*Task details:* Transcribe the stretch of entries below from the line with "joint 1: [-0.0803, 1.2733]" through the line with "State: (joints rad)", exactly and with both ends included; leave out all other lines.

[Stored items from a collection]
-- Opening Marker --
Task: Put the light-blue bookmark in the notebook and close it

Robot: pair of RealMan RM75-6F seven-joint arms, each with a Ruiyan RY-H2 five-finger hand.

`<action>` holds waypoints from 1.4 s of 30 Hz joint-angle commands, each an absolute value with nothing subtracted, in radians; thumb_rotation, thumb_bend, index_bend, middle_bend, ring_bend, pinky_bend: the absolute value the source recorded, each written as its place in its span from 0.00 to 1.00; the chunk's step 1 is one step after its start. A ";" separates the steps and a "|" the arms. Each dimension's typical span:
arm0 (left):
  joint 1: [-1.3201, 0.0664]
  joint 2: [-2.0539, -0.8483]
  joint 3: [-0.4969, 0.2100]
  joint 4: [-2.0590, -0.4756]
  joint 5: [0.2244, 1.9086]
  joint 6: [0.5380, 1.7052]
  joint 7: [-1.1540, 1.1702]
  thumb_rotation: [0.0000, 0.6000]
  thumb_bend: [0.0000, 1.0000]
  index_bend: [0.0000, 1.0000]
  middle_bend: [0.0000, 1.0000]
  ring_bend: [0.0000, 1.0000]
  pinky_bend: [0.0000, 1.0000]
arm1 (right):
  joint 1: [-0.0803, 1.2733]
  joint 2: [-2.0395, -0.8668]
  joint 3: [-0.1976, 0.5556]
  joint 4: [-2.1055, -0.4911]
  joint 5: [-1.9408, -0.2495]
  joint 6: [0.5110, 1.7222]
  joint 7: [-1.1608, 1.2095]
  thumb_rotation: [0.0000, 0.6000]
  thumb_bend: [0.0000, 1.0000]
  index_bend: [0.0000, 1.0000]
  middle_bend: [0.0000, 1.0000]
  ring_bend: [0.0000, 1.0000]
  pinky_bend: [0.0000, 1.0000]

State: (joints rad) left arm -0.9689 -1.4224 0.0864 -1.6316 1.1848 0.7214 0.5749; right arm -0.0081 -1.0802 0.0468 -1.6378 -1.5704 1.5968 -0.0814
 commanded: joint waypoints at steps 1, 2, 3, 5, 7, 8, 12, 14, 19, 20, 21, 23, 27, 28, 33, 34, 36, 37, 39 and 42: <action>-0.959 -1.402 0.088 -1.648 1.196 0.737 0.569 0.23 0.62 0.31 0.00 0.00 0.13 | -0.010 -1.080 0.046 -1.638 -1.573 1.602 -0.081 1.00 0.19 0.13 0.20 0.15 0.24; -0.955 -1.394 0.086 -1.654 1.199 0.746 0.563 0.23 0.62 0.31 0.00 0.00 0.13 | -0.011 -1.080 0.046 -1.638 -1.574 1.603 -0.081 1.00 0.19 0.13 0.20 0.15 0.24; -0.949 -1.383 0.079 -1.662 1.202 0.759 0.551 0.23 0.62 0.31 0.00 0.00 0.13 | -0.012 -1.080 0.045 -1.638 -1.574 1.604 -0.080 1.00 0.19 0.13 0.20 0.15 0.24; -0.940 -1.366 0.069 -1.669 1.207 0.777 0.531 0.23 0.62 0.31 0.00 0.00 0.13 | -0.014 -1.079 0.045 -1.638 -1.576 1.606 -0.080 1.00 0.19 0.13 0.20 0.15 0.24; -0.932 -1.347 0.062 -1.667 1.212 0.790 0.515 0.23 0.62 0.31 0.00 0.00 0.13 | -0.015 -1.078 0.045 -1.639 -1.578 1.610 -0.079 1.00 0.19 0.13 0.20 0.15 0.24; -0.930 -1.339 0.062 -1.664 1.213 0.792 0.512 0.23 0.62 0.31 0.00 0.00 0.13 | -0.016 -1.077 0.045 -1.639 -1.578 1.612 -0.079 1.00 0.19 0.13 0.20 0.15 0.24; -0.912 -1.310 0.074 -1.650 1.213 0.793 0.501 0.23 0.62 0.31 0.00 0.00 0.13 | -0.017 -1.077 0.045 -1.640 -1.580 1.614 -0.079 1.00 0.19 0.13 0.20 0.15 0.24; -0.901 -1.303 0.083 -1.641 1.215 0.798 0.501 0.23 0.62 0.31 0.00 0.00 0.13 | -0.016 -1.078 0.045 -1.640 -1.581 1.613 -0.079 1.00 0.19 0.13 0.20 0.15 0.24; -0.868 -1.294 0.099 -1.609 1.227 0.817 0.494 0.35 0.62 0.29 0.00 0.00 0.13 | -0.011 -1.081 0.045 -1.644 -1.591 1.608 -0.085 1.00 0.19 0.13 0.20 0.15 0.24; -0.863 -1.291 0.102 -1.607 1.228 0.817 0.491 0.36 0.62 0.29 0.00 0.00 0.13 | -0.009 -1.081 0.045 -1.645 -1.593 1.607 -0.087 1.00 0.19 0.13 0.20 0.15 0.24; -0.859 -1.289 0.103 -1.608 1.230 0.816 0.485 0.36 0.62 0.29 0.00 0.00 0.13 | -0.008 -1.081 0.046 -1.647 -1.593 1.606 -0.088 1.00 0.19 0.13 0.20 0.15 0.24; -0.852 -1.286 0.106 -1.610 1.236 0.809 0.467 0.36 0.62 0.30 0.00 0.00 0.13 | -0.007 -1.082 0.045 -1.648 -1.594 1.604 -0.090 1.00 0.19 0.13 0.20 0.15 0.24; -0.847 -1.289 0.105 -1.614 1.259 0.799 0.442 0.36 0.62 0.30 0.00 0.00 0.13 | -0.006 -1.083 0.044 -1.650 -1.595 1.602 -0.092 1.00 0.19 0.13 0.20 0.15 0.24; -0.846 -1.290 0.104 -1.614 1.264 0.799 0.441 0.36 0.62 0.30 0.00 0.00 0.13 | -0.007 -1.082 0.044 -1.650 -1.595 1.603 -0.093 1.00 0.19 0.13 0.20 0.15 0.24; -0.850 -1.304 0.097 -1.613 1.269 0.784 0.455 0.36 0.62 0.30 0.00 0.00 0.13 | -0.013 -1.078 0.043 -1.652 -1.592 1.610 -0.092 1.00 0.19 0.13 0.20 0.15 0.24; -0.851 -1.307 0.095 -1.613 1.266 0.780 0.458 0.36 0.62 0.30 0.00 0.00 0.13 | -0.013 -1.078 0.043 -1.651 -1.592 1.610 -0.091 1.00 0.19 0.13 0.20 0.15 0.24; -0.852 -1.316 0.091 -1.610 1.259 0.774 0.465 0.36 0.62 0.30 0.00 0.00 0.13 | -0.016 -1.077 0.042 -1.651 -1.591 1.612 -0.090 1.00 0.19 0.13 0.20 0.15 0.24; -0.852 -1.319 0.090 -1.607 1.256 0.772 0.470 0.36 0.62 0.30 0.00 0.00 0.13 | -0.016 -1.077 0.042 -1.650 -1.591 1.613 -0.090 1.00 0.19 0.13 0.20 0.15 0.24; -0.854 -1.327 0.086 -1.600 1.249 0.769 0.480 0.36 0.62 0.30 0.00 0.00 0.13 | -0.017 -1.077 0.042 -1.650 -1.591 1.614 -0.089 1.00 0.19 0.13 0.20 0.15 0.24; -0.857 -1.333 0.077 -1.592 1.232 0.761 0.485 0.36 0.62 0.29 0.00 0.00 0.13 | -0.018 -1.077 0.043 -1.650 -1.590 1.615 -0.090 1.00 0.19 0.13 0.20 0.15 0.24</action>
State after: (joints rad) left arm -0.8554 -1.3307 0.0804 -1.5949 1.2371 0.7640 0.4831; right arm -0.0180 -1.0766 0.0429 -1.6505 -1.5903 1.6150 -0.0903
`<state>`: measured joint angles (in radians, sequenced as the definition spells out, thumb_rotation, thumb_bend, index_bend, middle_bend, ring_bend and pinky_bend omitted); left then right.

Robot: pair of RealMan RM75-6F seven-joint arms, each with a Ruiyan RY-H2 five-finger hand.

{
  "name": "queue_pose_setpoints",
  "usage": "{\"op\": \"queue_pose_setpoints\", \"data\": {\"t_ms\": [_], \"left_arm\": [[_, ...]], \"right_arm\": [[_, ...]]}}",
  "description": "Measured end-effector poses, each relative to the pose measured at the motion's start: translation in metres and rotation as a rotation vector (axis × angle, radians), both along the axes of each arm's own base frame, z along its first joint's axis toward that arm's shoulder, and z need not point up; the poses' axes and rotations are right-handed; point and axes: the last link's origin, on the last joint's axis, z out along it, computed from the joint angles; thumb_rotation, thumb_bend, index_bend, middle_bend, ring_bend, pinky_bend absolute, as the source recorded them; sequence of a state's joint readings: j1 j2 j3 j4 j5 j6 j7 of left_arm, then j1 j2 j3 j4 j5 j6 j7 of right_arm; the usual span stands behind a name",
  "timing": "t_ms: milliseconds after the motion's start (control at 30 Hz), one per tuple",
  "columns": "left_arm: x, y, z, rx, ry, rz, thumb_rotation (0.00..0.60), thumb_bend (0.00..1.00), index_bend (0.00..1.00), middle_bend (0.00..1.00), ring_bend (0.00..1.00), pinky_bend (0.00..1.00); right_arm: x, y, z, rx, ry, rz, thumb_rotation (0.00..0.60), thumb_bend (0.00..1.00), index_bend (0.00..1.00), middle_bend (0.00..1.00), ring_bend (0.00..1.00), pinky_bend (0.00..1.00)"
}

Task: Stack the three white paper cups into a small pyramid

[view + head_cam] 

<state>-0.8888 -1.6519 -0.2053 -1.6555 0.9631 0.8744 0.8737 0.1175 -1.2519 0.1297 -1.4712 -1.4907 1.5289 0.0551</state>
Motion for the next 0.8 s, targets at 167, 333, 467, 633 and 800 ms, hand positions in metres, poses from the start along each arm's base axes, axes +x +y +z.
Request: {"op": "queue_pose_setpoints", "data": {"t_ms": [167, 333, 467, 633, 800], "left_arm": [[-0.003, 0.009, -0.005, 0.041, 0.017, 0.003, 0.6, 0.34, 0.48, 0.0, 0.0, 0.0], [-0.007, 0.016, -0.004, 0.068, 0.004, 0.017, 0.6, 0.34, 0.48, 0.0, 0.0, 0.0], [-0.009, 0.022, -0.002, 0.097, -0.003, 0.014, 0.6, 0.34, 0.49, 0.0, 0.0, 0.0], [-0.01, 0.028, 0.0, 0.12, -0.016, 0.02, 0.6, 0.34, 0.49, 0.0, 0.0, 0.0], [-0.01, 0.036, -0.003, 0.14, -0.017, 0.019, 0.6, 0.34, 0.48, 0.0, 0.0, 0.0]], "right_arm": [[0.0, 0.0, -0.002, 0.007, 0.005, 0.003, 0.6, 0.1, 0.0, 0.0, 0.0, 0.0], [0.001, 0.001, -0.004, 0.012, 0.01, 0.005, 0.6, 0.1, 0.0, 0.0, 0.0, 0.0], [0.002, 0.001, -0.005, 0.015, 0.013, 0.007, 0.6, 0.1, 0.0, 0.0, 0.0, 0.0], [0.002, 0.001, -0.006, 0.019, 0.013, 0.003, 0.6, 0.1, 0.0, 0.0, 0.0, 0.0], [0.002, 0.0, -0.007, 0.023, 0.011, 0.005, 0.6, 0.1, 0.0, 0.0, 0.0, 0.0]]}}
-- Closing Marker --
*Result for this task:*
  joint 1: [-0.0803, 1.2733]
  joint 2: [-2.0395, -0.8668]
  joint 3: [-0.1976, 0.5556]
  joint 4: [-2.1055, -0.4911]
  joint 5: [-1.9408, -0.2495]
  joint 6: [0.5110, 1.7222]
  joint 7: [-1.1608, 1.2095]
  thumb_rotation: [0.0000, 0.6000]
  thumb_bend: [0.0000, 1.0000]
  index_bend: [0.0000, 1.0000]
  middle_bend: [0.0000, 1.0000]
  ring_bend: [0.0000, 1.0000]
  pinky_bend: [0.0000, 1.0000]

State: (joints rad) left arm -0.9689 -1.4224 0.0864 -1.6316 1.1848 0.7214 0.5749; right arm -0.0081 -1.0802 0.0468 -1.6378 -1.5704 1.5968 -0.0814

No other output belongs with this exercise.